Last year, members of the NTSC Advisory Council participated in a briefing on Artificial Intelligence in Washington D.C. where the panel addressed how threats and attacks surface and evolve, the security potential of the newest AI technologies at various stages, key challenges in terms of research and development gaps, and what experts believe is working/needed from a public policy standpoint. These kinds of discussions about AI-related issues continue to preoccupy lawmakers who are soliciting input about future proposed legislation. According to The Hill, “[Rep. Ro Khanna (D-Calif.)], who represents Silicon Valley, told The Hill that he and [Rep. Brenda Lawrence (D-Mich.)] are now working to assemble a group of stakeholders in the AI ethics debate — including academics, civil rights advocates and tech companies — to develop a framework that will guide any legislation he introduces on the issue. ‘Congress doesn’t have the expertise to address this within our own building,’ Khanna said. ‘We need to go outside to the academics, to thinkers in this space, to people who really understand what is happening and have their expertise. Then we can debate the appropriate framework.’” The Hill also notes that while tech companies are part of the dialogue, some of their ideas conflict with those of lawmakers.

Cybersecurity Reports and Surveys Roundup

We’ve rounded up a few of the best cybersecurity reports and surveys released last week:

  • Report: Improving the Cybersecurity of the Electric Distribution Grid: According to a Vermont Law School report, “Utility commissions must press forward in key areas to build and strengthen relationships with their regulated and non-regulated utilities, to evaluate traditional cost recovery mechanisms to determine if they align with system security goals, and to consider what metrics are needed to evaluate utility investments and system performance.”
  • The Cybersecurity Automation Paradox: Reported in Dark Reading, “A new study out [last] week from Ponemon Institute on behalf of DomainTools shows that most organizations today are placing bets on security automation. Approximately 79% of respondents either use automation currently or plan to do so in the near-term future.”
  • Business cyber risk rating holding steady: Reported in PropertyCasualty360, “A new report from the U.S. Chamber of Commerce and FICO finds the risk of a data breach for U.S. businesses holding steady in the first quarter of 2019, with a national risk score of 687. ‘ABC: Assessment of Business Cyber Risk’ reveals that since the fourth quarter of 2018, small firms showed a slight improvement — up to 740 from 737 — while large firms moved from 646 to 643. These changes indicated relatively stable risk performance from quarter to quarter.”
  • Manufacturing sector most vulnerable to insider threats: Reported in Help Net Security, “Almost three quarters of the 650+ international IT professionals Gurucul canvassed said they are vulnerable to insider threats, and ranked user error (39%) and malicious insiders (35%) ahead of account compromise (26%) as their leading concern.”

Jacobs to Acquire KeyW

According to a press release, Jacobs (NYSE: JEC) announced that they have entered into a definitive merger agreement pursuant to which Jacobs will acquire KeyW for $11.25 per share in cash.

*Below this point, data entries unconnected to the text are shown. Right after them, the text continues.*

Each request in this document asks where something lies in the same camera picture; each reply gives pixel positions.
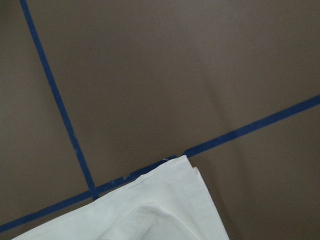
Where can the white long-sleeve printed shirt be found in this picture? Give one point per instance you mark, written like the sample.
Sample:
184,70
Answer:
170,202

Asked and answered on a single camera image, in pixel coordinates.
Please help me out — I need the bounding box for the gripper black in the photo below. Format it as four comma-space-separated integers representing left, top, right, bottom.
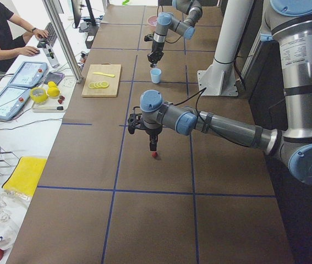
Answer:
147, 41, 164, 68
146, 127, 161, 151

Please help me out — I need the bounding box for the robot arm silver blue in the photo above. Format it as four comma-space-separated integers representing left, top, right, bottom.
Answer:
144, 0, 202, 68
128, 1, 312, 185

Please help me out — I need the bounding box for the light blue cup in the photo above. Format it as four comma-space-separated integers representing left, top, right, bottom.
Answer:
150, 68, 162, 84

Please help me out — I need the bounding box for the pink bowl with ice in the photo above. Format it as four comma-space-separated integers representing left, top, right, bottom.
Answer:
147, 15, 157, 32

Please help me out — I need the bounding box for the wooden cutting board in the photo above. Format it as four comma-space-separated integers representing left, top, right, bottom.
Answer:
81, 64, 122, 97

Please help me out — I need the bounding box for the yellow plastic knife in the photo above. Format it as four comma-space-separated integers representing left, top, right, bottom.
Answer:
93, 71, 116, 78

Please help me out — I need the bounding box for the clear water bottle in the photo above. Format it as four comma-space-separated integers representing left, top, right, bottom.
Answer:
41, 42, 59, 68

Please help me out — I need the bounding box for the yellow lemon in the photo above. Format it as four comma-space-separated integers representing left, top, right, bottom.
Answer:
47, 81, 57, 88
47, 86, 60, 97

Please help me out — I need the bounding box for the black keyboard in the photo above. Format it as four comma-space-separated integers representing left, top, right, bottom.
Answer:
37, 22, 57, 48

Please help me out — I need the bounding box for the white tray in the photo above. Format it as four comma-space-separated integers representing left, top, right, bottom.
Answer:
31, 93, 71, 113

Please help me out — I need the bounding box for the yellow tape roll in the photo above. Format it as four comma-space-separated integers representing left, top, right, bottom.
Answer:
30, 87, 48, 103

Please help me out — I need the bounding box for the teach pendant far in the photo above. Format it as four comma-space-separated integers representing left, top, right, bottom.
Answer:
8, 61, 48, 88

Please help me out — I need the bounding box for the teach pendant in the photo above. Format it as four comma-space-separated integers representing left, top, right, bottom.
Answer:
8, 61, 48, 88
0, 85, 31, 121

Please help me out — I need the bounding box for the yellow cloth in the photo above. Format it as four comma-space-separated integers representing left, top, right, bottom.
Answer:
2, 156, 47, 198

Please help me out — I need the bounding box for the teach pendant near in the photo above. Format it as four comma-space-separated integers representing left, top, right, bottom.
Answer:
0, 85, 31, 121

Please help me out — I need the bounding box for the seated person black shirt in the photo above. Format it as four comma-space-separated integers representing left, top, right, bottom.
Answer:
0, 2, 48, 73

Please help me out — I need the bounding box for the clear plastic bag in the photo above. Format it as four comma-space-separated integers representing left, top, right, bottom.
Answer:
0, 191, 31, 250

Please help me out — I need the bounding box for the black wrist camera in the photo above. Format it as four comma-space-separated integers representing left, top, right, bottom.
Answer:
144, 34, 154, 42
128, 106, 145, 135

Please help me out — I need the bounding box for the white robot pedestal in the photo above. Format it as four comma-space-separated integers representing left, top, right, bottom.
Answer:
197, 0, 254, 96

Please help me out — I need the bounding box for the aluminium frame post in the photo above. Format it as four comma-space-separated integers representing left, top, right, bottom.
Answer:
42, 0, 83, 83

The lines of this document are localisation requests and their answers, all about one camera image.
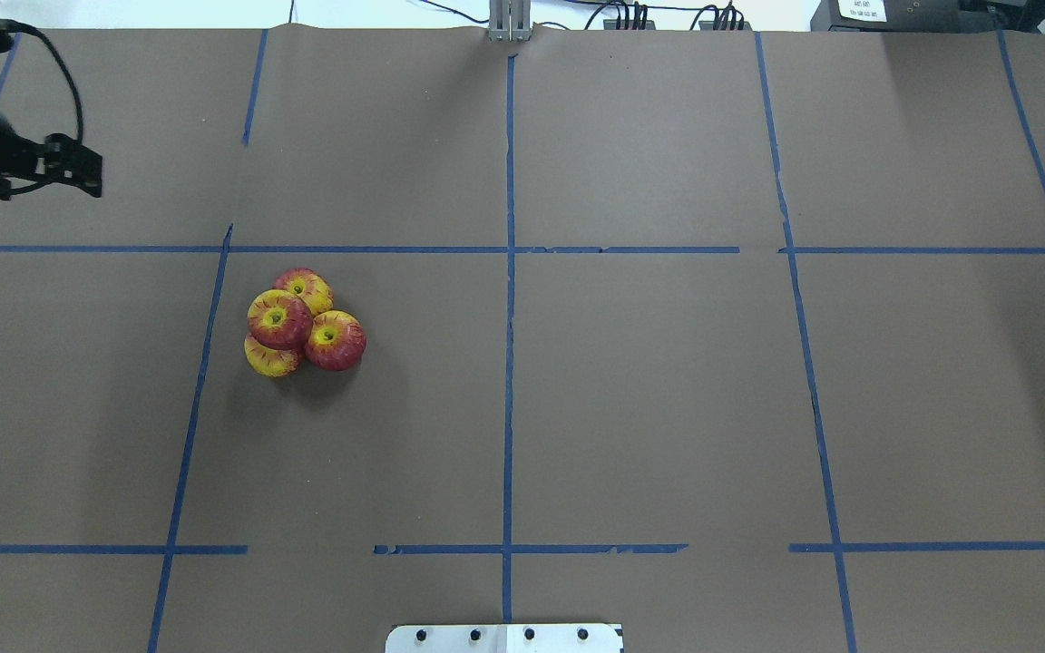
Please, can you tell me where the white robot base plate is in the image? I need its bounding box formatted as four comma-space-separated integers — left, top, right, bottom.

The press release states: “This transaction directly aligns with Jacobs' Aerospace, Technology and Nuclear (ATN) transformational strategy of delivering innovative and unique, mission-oriented solutions for highly technical and high consequence government priorities, and further positions Jacobs as a leader in high-value Government Services. […] KeyW is a leading national security provider of advanced engineering and technology solutions for the Intelligence, Cyber and Counterterrorism communities.” Bloomberg notes, “While neither company is a household name, both have deep ties to Washington’s web of cyberintelligence specialists. Jacobs, a Dallas-based engineering firm with more than 80,000 employees, already gets about 23 percent of its $15 billion in annual revenue from the U.S. government. In the past three years, Jacobs has acquired two other cybersecurity firms in the greater Washington area -- Reston, Virginia-based Blue Canopy and Columbia, Maryland-based Van Dyke Technology Group Inc.”